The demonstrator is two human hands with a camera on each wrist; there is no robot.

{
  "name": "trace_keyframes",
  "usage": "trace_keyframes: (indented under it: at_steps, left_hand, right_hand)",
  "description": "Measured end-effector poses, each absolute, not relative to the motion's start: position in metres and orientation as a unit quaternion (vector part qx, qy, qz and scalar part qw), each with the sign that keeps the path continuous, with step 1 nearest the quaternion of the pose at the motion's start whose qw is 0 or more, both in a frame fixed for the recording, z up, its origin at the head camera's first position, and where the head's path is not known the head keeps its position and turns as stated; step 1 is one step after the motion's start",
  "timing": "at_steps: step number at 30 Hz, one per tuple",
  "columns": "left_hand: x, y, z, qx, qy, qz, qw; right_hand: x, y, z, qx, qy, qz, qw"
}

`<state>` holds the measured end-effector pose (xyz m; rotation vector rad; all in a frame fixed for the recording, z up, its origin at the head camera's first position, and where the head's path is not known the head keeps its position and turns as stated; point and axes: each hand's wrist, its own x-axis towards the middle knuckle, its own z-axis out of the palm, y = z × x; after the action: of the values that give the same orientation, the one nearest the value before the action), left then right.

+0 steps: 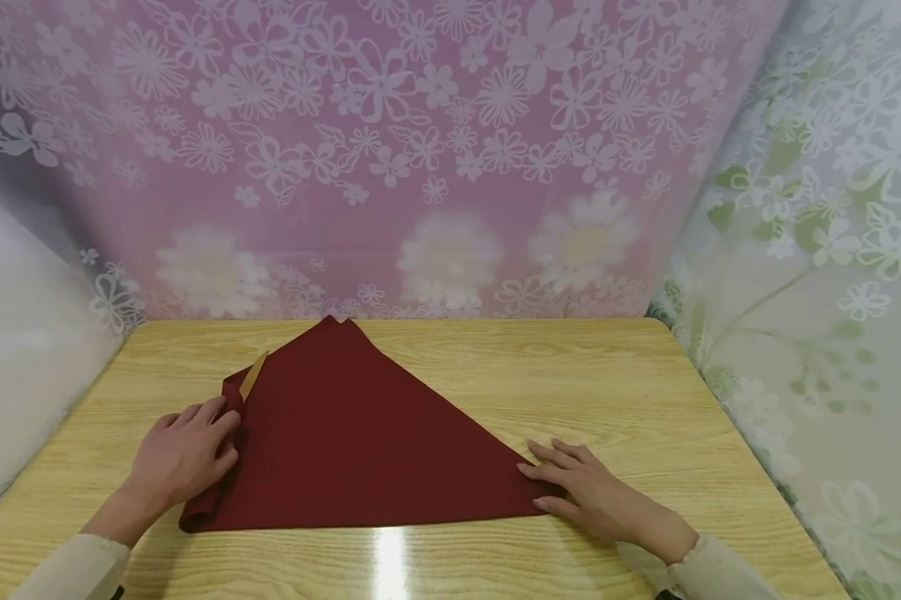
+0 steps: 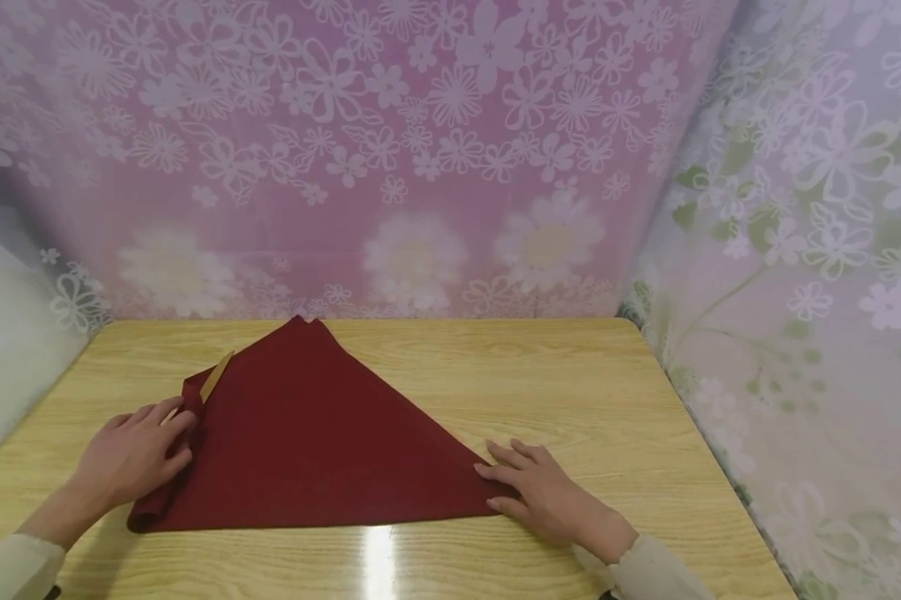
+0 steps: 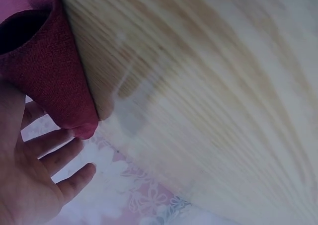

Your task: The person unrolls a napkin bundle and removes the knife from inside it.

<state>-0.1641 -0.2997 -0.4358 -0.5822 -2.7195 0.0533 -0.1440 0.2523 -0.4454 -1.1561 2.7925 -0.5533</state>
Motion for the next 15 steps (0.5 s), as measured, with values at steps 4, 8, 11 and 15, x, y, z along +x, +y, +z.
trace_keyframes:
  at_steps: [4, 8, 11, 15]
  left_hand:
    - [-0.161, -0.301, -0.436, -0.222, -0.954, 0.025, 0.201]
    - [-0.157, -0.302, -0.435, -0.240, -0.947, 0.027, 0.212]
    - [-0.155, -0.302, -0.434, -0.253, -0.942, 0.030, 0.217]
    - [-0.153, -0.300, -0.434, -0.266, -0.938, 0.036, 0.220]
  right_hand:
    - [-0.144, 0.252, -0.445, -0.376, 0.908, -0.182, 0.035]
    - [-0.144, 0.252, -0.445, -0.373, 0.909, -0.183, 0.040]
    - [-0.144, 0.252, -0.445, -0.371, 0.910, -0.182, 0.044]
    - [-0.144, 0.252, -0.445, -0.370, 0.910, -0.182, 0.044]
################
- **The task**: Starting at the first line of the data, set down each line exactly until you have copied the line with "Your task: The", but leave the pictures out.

- **The answer**:
The demonstrator is two human hands with a camera on each wrist; there is no robot.

{
  "name": "trace_keyframes",
  "usage": "trace_keyframes: (indented under it: at_steps, left_hand, right_hand)",
  "description": "Measured end-effector poses, each absolute, not relative to the motion's start: position in metres and orientation as a unit quaternion (vector part qx, qy, qz and scalar part qw), each with the sign that keeps the path continuous, with step 1 nearest the quaternion of the pose at the motion's start whose qw is 0 or more, both in a frame fixed for the recording, z up, its origin at the head camera's first position, and where the head's path is not known the head keeps its position and turns as stated; step 1 is one step after the motion's start",
  "timing": "at_steps: step number at 30 Hz, one per tuple",
  "columns": "left_hand: x, y, z, qx, qy, qz, qw; right_hand: x, y, z, qx, qy, qz, qw"
}

`<state>` holds the measured end-effector pose (xyz m; rotation vector rad; all in a frame fixed for the recording, z up, its origin at the head camera's first position, and where the head's path is not known the head keeps its position and turns as stated; point and axes: each hand's wrist, its own x-axis towards the middle knuckle, its own z-axis out of the palm, y = z × x; after the action: of the values that give the same orientation, the one nearest the value before the action), left then right.

+0 steps: 
+0 steps: 
+0 steps: 

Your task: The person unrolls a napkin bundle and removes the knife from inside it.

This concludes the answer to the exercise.